Alles läuft schließlich auf den Showdown hinaus, als der Feind erneut überrascht und Katsa Hilfe braucht, um die Gefahr zu bannen. Damit sind aber noch nicht alle Fragen beantwortet, was einen weiteren kleinen Höhepunkt nach sich zieht, der dann auch das erhoffte Quasi-Happy End offeriert.

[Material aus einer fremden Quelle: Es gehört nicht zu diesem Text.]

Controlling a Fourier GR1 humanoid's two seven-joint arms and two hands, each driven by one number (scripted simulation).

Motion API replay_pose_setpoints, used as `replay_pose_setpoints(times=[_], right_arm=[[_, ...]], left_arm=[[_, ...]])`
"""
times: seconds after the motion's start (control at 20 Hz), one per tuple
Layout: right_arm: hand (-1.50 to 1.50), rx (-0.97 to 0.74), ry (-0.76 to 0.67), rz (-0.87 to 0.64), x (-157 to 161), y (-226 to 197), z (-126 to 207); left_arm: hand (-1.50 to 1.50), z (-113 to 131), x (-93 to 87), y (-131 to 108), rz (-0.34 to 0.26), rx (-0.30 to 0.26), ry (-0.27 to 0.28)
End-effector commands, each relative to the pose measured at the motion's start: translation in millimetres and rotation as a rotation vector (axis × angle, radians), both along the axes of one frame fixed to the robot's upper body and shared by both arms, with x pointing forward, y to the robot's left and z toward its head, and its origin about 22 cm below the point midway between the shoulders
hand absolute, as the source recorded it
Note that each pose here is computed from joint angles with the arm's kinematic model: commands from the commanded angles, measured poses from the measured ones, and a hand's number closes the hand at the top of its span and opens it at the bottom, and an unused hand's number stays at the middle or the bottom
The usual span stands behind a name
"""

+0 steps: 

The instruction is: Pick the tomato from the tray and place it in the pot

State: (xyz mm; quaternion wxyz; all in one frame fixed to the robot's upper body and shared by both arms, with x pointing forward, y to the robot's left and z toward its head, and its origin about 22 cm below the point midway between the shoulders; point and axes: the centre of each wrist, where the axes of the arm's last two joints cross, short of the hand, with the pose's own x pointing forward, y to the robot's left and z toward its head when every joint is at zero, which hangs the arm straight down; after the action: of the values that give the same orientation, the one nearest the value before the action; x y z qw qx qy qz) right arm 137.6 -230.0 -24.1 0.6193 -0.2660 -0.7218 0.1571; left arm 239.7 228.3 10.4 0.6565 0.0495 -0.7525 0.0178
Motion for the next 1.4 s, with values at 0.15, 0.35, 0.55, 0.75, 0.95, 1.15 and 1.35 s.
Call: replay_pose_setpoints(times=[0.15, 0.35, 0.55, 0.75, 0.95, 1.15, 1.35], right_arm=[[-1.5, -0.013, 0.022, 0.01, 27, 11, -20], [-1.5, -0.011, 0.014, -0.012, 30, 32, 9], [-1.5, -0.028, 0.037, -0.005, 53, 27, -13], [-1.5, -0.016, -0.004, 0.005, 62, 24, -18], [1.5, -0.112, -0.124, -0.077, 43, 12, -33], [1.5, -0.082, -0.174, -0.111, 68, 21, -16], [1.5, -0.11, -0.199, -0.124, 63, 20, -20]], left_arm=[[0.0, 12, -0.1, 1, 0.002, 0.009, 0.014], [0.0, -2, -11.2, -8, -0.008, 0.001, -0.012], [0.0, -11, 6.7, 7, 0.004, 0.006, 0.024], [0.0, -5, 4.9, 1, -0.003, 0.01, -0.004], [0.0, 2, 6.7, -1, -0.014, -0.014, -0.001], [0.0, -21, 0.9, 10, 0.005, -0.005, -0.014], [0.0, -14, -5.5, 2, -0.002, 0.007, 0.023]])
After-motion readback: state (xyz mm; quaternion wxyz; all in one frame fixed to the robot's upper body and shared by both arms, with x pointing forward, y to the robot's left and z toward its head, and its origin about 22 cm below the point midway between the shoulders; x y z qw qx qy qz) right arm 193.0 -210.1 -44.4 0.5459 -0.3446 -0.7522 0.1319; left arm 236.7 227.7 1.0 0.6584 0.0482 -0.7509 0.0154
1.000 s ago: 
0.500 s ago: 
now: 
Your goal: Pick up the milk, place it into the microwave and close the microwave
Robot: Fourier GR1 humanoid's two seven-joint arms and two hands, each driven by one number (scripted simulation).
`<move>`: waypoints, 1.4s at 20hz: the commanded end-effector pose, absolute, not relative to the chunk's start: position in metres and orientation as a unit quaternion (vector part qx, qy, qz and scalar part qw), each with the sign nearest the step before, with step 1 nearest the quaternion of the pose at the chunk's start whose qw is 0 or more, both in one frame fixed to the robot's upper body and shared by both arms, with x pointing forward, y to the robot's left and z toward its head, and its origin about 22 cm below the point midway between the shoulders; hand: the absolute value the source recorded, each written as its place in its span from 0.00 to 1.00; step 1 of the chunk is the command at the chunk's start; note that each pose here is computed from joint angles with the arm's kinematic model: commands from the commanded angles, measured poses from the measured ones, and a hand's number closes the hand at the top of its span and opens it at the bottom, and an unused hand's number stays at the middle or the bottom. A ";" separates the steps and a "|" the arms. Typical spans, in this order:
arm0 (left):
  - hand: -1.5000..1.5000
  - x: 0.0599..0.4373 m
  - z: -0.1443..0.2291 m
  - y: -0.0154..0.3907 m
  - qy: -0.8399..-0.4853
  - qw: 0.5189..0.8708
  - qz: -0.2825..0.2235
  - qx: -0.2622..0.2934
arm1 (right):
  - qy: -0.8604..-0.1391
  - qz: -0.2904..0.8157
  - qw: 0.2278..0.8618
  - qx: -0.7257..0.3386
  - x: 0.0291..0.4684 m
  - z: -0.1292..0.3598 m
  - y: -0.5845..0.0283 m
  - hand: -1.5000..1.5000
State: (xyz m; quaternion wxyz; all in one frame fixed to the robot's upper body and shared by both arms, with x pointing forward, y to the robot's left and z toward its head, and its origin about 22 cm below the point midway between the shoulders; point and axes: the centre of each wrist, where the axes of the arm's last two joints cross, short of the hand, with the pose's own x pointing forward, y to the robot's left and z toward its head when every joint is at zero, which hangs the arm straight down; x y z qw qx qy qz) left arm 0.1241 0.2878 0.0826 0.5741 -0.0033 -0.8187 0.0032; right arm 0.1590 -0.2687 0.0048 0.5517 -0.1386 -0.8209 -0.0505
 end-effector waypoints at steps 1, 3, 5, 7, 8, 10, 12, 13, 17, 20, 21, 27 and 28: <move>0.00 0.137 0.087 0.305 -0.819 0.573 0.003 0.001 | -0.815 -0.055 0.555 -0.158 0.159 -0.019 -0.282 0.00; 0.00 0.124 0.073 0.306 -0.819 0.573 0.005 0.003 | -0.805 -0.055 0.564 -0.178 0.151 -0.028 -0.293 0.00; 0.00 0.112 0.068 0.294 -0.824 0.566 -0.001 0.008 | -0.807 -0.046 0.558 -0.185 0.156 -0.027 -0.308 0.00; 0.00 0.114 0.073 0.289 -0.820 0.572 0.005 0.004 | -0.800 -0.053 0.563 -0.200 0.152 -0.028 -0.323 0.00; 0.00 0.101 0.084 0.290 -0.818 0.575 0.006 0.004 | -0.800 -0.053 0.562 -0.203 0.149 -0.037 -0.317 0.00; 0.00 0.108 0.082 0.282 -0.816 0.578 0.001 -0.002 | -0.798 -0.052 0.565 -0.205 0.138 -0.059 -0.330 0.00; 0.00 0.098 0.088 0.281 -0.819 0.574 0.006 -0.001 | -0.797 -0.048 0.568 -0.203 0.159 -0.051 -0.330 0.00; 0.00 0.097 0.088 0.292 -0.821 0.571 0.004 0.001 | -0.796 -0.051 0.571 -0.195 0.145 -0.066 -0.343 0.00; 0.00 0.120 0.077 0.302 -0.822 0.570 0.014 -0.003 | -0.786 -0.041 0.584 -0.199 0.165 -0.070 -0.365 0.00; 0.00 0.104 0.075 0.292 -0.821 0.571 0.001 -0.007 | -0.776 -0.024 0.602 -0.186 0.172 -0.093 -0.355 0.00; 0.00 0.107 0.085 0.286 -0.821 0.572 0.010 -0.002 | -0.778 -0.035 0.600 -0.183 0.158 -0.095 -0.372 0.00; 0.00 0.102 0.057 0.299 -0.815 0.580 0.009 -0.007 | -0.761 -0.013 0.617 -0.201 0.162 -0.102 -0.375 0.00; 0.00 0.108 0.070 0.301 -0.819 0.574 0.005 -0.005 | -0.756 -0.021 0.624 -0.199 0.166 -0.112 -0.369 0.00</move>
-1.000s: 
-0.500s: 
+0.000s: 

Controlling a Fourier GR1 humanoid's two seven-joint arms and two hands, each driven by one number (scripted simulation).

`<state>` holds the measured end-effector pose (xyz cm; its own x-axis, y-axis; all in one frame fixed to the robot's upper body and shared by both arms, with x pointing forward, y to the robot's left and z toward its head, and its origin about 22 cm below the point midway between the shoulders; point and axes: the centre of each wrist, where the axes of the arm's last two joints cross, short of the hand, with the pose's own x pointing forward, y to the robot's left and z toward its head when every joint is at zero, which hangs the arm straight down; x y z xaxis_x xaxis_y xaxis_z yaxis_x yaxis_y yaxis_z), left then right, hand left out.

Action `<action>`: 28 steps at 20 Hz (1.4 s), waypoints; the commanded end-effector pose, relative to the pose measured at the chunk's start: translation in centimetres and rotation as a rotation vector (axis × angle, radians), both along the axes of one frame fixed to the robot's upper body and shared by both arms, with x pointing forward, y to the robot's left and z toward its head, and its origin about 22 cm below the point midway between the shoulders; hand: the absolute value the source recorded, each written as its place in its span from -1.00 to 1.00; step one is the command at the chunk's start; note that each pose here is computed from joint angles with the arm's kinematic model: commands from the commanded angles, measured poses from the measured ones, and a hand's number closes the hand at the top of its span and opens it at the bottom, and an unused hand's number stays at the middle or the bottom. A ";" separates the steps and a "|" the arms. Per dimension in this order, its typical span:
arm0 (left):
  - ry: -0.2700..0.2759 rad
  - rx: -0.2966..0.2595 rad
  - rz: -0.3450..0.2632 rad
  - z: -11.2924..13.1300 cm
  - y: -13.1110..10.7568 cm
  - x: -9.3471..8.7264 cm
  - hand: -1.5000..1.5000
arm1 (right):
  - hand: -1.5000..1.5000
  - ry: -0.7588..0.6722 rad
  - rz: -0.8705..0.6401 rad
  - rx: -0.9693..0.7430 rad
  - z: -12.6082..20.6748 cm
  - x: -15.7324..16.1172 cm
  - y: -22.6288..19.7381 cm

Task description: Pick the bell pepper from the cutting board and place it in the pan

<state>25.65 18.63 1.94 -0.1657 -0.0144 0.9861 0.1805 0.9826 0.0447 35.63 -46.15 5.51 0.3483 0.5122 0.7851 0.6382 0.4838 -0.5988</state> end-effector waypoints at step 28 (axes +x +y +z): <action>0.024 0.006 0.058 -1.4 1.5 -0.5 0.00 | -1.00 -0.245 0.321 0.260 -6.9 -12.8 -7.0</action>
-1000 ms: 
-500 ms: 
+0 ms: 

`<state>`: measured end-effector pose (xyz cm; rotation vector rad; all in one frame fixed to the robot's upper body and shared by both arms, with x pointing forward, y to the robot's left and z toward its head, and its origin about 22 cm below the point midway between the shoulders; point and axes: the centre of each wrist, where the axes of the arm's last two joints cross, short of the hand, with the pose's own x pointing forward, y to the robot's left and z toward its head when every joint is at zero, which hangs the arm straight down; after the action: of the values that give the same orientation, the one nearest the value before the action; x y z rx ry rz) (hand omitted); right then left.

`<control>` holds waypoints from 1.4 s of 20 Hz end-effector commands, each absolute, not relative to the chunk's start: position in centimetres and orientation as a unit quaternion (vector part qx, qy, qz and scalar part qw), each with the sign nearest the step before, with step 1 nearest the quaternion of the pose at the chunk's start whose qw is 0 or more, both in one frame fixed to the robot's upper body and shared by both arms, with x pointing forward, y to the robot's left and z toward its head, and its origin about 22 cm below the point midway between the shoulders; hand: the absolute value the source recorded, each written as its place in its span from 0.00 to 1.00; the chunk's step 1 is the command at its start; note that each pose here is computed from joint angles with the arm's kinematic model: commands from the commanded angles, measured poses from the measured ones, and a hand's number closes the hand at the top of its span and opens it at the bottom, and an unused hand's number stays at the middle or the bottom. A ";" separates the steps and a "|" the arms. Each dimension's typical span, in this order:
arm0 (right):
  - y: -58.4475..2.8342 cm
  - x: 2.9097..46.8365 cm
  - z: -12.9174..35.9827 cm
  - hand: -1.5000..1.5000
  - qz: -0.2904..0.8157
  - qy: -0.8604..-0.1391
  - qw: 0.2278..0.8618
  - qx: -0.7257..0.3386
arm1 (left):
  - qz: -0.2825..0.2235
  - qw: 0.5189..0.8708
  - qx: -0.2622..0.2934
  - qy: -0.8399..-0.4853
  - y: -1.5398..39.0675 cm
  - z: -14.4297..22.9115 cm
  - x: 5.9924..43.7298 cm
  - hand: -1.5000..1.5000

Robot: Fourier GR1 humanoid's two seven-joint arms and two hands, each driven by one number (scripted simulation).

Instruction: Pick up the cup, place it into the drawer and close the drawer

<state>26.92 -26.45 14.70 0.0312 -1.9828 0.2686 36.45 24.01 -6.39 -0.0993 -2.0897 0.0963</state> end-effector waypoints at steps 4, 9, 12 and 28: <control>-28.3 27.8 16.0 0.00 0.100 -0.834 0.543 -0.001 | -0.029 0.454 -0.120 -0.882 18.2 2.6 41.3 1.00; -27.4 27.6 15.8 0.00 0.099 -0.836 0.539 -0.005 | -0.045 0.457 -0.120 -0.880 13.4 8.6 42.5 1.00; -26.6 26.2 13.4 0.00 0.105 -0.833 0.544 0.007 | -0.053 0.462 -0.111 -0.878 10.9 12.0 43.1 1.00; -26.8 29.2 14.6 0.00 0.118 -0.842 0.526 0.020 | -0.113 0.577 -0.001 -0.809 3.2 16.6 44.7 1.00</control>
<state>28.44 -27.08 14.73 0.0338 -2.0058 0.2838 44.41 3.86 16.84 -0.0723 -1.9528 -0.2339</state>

„Die Beschenkte“ ist ein unterhaltsamer Fantasy-Roman, der insbesondere Leserinnen zwischen 13 und 16 Jahre gefallen dürfte, da die Hauptfiguren jung und unkonventionell agieren, die Handlung nicht zu kompliziert sondern sehr geradlinig ist, es ein überraschendes und zugleich gefälliges Ende gibt. Die Autorin schreibt flüssig und vermag es, ihr Publikum zu fesseln. Über die kleinen Anfänger-Schwächen – eindimensional gute oder böse Genre-Archetypen, einfache Konflikte, Strategien und Auflösungen – sieht man dennoch gern hinweg, da das Gesamtbild passt und der Titel die Zielgruppe überzeugen kann.